I also agree that getting commits more into the shape so that
"everything still works" is a good goal to aim for.

On the other hand, if we have too high requirements, then people will
just stop updating packages, because they don't want to deal with the
fallout. Just as one example, I don't think it's reasonable to expect
one person to fix all packages using boost when updating it - here's
(not just boost, in general) where I hope for a common effort. (I
think I have fixed more than my fair share of boost fallout which is
why I dare use it as example :-) ).

Another one that I think is a too-high requirement is what dreckly
claims to aim for - no regressions on any platforms in the CI.
Because at least I for one don't have the setup to test or fix seven
or more operating systems, and I don't know anyone else who has (with
perhaps the exception of Jonathan). CI is nice in telling you when
something breaks, but it's bad for actually fixing stuff because you
can just submit "guess-fixes" and wait for the next run to tell you if
it fixed the problem. This is highly inefficient.

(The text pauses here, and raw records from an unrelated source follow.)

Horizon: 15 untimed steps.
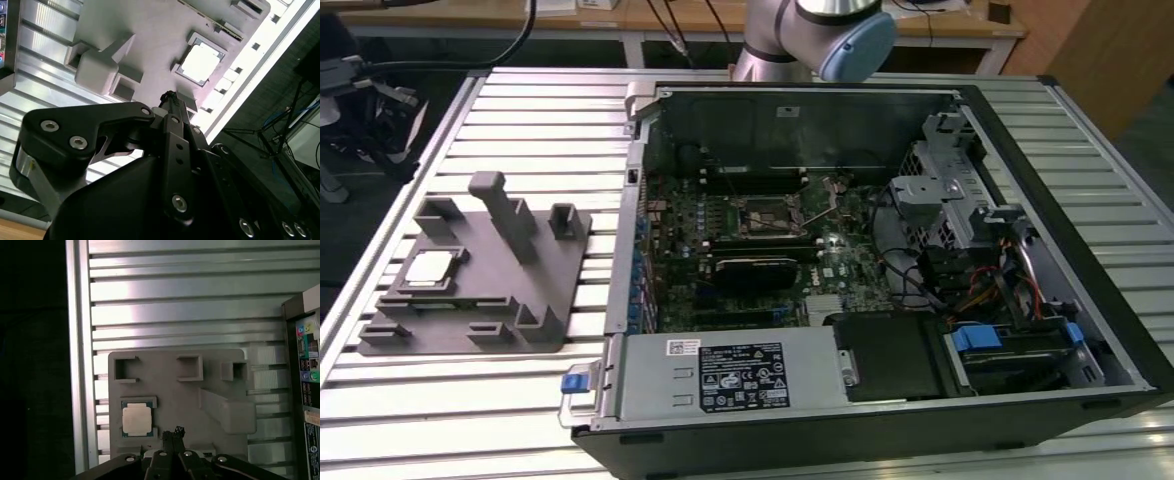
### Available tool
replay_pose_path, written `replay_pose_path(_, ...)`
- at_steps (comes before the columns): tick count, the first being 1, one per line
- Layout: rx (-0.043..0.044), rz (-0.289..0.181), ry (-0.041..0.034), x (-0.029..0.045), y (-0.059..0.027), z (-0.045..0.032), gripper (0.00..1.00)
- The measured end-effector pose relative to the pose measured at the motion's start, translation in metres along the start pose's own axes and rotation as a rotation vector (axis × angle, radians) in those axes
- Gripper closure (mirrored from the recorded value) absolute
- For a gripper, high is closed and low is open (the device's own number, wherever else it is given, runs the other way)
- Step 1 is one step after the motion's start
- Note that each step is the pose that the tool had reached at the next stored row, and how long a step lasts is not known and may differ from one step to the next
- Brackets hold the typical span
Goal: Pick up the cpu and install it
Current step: 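Reach for the cpu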
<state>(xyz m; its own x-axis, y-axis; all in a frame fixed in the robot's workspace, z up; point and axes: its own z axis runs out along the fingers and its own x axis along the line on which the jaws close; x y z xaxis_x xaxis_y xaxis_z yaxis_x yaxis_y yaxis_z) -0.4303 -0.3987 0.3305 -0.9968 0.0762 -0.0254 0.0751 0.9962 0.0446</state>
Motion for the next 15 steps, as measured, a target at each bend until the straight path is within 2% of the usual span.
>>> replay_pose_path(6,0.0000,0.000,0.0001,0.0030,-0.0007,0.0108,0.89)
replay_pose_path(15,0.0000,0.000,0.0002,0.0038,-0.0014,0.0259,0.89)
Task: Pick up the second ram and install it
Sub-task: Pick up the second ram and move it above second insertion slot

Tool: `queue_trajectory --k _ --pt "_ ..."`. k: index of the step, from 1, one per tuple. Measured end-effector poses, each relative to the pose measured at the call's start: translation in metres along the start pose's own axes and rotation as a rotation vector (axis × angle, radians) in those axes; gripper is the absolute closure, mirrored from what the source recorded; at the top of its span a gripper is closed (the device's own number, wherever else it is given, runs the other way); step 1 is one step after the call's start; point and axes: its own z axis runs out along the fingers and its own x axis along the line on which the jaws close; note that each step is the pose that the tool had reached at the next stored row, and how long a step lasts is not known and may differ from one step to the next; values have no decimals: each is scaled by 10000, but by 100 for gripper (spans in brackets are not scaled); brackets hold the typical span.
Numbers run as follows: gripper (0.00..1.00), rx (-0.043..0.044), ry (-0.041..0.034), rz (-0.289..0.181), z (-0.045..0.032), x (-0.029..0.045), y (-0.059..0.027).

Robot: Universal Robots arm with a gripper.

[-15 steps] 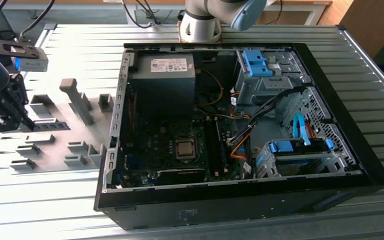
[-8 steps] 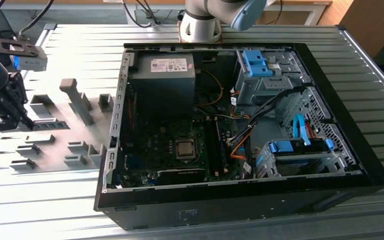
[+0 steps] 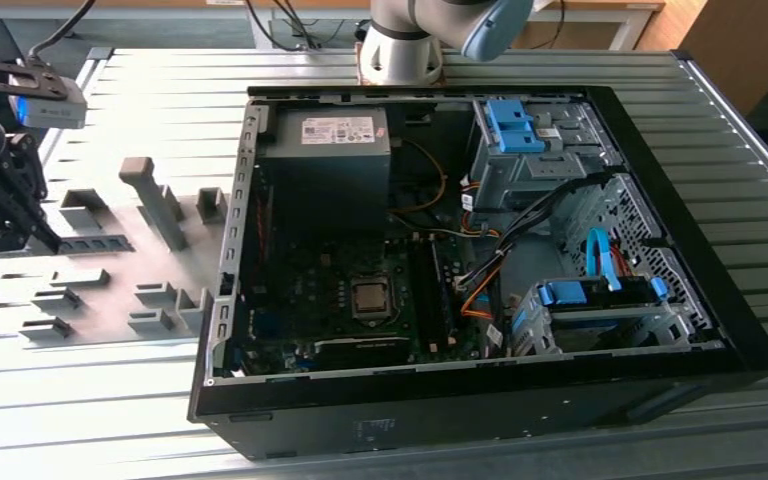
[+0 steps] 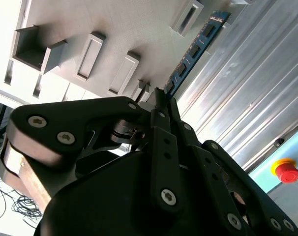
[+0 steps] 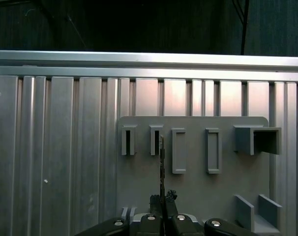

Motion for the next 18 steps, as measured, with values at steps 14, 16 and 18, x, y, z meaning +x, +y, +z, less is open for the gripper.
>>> queue_trajectory --k 14,16,18 --pt "86 0 0 0 -93 -2 1" --pt "86 1 0 0 -97 -2 1" --pt "86 0 0 1 -101 -2 1"
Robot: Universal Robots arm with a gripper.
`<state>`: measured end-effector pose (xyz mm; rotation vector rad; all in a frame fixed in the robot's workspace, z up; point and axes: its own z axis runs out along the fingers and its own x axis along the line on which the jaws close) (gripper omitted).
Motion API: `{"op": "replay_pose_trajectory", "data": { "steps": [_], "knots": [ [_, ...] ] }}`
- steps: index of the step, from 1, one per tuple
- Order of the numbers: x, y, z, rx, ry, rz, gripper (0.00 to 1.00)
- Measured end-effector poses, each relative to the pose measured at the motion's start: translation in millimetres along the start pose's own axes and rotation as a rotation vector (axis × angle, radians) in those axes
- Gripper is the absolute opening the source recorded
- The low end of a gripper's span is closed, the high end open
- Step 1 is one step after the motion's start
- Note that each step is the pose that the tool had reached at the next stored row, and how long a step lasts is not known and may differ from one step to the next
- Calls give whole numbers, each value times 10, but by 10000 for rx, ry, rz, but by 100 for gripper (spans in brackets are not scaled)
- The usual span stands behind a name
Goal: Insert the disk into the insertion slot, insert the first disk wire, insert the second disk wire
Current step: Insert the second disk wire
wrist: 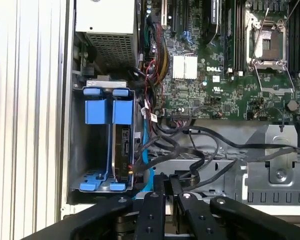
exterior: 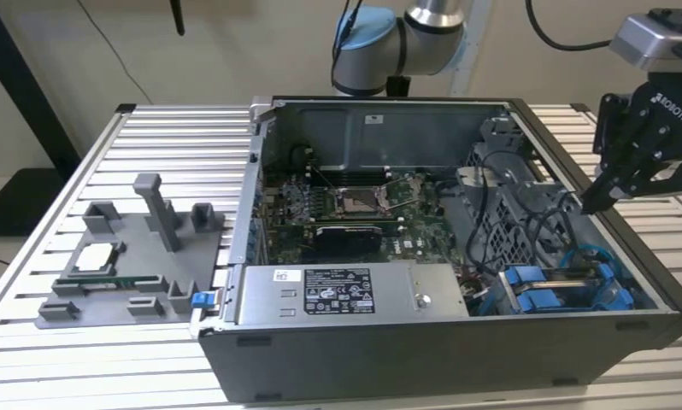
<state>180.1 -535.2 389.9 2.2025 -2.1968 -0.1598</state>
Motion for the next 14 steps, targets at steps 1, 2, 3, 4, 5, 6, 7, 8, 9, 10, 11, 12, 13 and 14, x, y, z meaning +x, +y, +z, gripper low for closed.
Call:
{"op": "replay_pose_trajectory", "data": {
  "steps": [1,2,3,4,5,6,7,8,9,10,11,12,13,14],
  "knots": [
    [6,18,2,11,2,-29,0],
    [12,35,2,21,6,-57,0],
    [17,50,3,28,8,-81,0],
    [25,67,3,38,11,-104,0],
    [35,84,4,47,13,-120,0],
    [47,106,6,62,13,-135,0],
    [56,127,7,78,15,-148,0],
    [67,149,10,94,14,-158,0],
    [77,172,11,109,16,-168,0],
    [86,195,14,124,16,-178,0],
    [95,220,16,138,18,-190,0],
    [105,245,19,149,21,-202,0],
    [114,269,24,159,21,-214,0],
    [121,290,28,167,22,-225,0]
  ]
}}
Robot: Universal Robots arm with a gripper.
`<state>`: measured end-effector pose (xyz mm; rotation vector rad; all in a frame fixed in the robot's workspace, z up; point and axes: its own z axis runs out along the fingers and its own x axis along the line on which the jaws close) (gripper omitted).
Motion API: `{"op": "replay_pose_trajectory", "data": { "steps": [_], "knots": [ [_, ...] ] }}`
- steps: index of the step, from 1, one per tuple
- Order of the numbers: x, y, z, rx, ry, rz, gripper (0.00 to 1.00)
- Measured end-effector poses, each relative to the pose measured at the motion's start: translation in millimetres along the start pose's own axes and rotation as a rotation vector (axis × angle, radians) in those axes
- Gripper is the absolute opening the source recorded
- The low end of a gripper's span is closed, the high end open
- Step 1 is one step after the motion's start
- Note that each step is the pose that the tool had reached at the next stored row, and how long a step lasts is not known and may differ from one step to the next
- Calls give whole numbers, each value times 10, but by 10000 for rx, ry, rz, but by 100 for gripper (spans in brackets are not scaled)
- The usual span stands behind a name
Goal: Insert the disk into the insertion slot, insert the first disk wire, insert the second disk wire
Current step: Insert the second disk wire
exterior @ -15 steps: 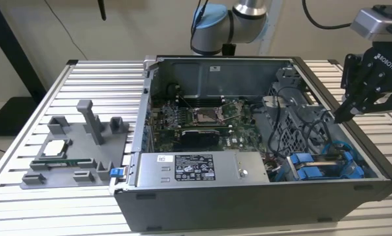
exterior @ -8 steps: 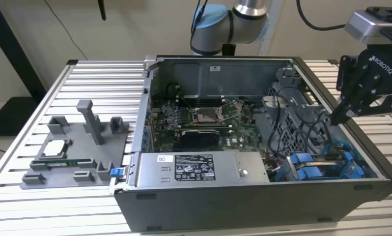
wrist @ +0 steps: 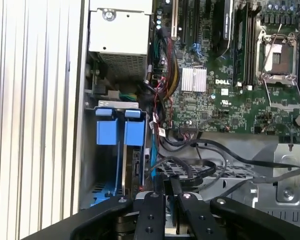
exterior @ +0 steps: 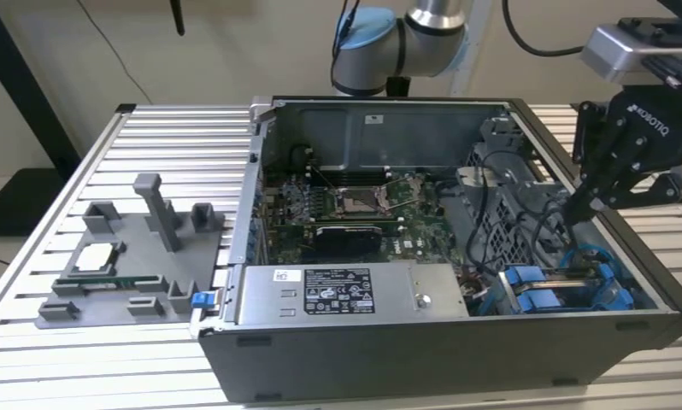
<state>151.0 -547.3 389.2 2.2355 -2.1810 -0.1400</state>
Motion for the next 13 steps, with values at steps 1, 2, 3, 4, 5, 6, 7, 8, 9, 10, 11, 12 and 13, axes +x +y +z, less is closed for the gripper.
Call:
{"op": "replay_pose_trajectory", "data": {
  "steps": [1,2,3,4,5,6,7,8,9,10,11,12,13],
  "knots": [
    [10,24,5,9,1,-12,0],
    [20,46,10,19,0,-24,0],
    [29,67,14,29,2,-35,0],
    [41,88,19,40,4,-45,0],
    [54,109,25,54,5,-52,0],
    [71,128,30,71,7,-57,0],
    [90,146,37,97,6,-60,0],
    [113,166,45,135,7,-62,0],
    [134,182,53,176,8,-64,0],
    [154,197,62,227,8,-67,0],
    [169,208,70,272,8,-69,0],
    [185,220,80,323,6,-72,0],
    [198,232,90,380,3,-75,0]
  ]
}}
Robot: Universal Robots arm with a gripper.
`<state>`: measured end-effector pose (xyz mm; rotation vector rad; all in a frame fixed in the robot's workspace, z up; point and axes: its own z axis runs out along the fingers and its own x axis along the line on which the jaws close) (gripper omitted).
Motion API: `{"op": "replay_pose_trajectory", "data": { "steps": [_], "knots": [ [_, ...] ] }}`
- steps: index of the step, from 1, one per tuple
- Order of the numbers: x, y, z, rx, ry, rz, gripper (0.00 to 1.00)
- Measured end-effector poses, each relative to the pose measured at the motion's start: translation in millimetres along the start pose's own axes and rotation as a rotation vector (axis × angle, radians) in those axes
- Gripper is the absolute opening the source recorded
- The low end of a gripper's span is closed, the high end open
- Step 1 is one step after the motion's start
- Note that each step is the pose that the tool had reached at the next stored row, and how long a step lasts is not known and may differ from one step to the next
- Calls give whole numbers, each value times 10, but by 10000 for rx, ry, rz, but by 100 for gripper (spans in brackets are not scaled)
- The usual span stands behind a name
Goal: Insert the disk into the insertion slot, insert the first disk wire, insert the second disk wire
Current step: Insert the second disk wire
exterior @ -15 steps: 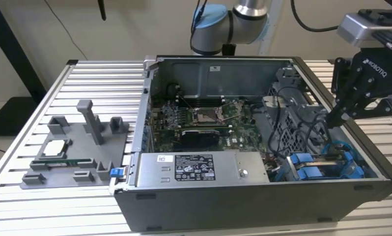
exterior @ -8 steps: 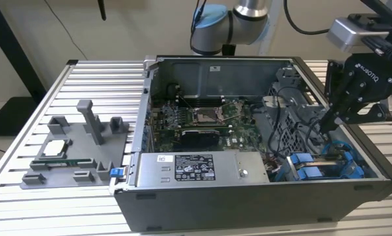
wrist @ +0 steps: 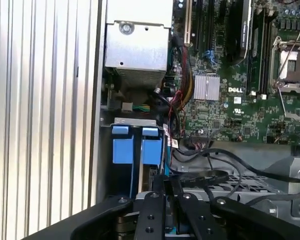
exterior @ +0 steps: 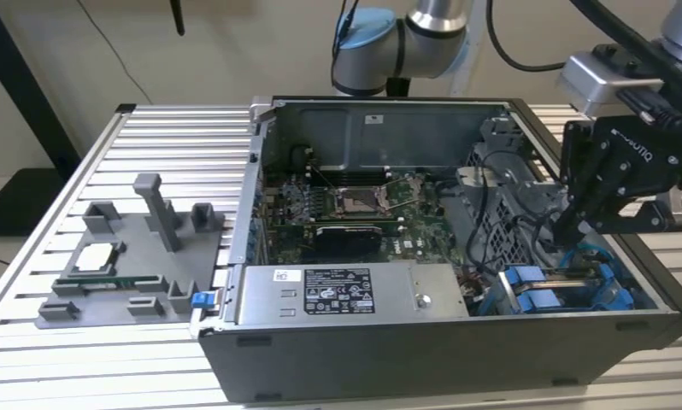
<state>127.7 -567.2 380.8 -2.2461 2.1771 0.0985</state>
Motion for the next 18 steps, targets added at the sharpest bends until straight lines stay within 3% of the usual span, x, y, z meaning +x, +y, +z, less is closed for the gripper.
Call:
{"op": "replay_pose_trajectory", "data": {
  "steps": [3,5,13,18],
  "knots": [
    [20,25,26,171,-31,-10,0],
    [24,32,39,250,-95,-13,0],
    [36,31,102,374,-426,93,0],
    [42,30,129,572,-578,90,0]
  ]
}}
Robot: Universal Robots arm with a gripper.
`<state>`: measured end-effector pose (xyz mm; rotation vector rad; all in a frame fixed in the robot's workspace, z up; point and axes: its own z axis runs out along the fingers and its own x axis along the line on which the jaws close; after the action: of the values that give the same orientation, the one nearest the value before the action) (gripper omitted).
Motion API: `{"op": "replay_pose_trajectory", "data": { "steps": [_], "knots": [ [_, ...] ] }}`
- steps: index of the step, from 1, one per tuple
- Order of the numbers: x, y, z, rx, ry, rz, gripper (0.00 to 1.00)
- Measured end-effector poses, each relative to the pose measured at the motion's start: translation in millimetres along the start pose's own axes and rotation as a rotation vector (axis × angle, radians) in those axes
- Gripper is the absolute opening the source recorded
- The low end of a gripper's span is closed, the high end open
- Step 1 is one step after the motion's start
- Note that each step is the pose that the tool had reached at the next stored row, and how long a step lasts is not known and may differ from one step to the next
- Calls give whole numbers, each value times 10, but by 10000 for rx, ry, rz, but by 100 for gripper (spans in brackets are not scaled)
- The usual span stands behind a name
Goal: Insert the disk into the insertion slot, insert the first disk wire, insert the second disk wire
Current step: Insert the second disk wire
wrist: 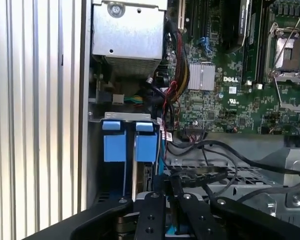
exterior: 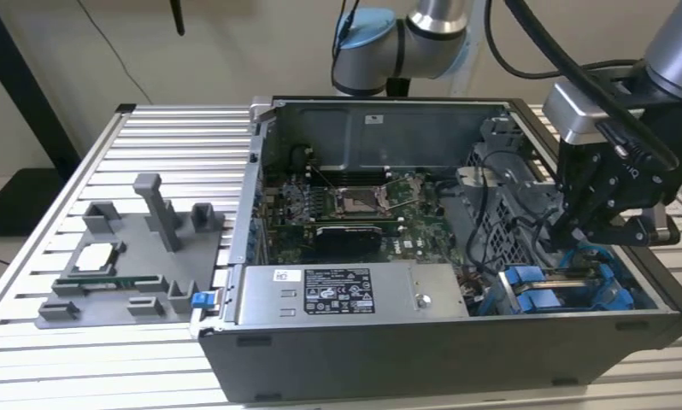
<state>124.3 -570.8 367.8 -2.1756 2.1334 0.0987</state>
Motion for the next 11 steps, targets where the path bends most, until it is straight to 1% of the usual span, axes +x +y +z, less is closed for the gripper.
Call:
{"op": "replay_pose_trajectory", "data": {
  "steps": [2,4,9,11],
  "knots": [
    [6,0,13,82,-34,-6,0],
    [22,0,30,125,-70,-8,0],
    [106,4,83,147,-183,0,0],
    [128,5,96,150,-251,7,0]
  ]
}}
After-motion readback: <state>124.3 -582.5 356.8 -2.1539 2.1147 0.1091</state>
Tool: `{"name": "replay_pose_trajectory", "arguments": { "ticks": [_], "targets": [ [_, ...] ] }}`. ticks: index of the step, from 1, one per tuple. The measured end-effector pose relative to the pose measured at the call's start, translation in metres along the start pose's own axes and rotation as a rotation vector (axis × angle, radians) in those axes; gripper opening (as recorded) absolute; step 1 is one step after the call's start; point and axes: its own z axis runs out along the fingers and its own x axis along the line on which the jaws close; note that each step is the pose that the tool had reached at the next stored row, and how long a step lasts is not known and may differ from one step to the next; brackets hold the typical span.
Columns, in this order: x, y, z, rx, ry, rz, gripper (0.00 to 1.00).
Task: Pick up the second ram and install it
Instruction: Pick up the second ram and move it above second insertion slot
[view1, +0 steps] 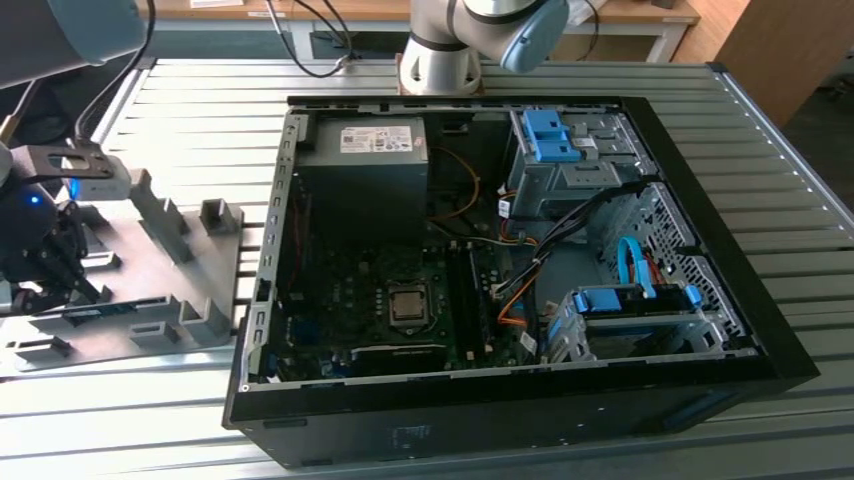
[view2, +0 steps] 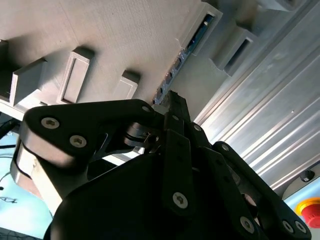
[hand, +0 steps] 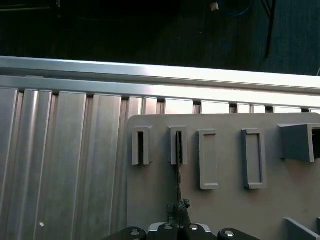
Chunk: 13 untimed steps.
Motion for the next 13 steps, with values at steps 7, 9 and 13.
{"name": "replay_pose_trajectory", "arguments": {
  "ticks": [7, 9, 13],
  "targets": [
    [0.0000, 0.0000, 0.0000, -0.0003, 0.0012, -0.033, 0.10],
    [-0.0001, 0.0000, 0.0000, -0.0002, 0.0005, -0.033, 0.10],
    [0.0000, 0.0000, 0.0000, -0.0003, 0.0005, -0.034, 0.10]
  ]
}}
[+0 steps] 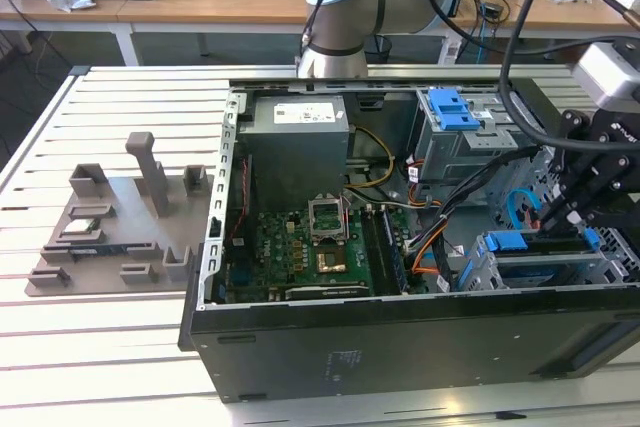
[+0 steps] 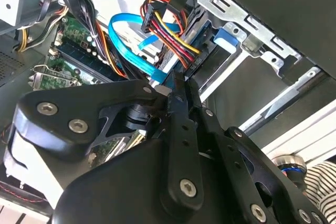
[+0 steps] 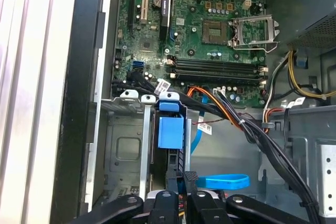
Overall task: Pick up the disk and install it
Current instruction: 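Insert the second disk wire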
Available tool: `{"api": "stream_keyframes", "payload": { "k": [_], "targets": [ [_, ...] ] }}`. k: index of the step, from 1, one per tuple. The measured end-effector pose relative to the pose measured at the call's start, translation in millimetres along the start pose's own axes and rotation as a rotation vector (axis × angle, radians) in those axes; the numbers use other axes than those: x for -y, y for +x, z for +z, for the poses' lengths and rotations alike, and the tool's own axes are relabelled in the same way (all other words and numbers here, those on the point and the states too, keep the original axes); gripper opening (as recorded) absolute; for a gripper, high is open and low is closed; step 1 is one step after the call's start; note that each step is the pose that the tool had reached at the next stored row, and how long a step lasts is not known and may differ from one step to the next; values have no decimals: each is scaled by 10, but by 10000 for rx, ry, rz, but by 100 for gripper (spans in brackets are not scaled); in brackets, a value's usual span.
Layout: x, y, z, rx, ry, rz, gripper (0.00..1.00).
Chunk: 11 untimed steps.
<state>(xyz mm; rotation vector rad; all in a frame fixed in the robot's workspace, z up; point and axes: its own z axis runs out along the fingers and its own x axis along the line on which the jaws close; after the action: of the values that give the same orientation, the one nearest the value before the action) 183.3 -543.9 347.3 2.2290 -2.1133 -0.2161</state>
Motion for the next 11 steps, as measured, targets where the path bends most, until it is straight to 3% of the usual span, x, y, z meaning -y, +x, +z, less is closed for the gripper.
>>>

Compare that to what problems we sometimes have even fixing packages
for NetBSD 10/x86_64 that fail in bulk builds, but build on the
committer's machines (not trying to pick on anyone, but a recent
example would be fltk).

So even if some people don't want to hear it - if an operating system
should work well under pkgsrc, we need to have at least one person
that is actively working on fixing packages for that system. And yes,
that will most often mean fixing updates because they were "only"
tested on other operating systems.

Perhaps we should reduce our portability claim to only mention the
operating systems where we have such people (I think NetBSD, macOS,
Illumos, some other Solaris?).

This is also why I think it's so important to feed back patches
upstream. That way upstream knows that there is interest in their
software for that platform, might even set up their own CI, and we
don't have to maintain the patches in pkgsrc when updating packages.
From my own experience, I think this got much much easier in the last
years, and many upstreams are quite happy to merge patches quickly
even for weird operating systems like NetBSD.

Anyway, just a brain dump from my side.
 Thomas

[1] I'd be interested in what the problems are developing
infrastructure changes on the latest stable branch - mk/ doesn't
change that much in day-to-day commits, so it should be stable to
develop on and easy to pull up to HEAD.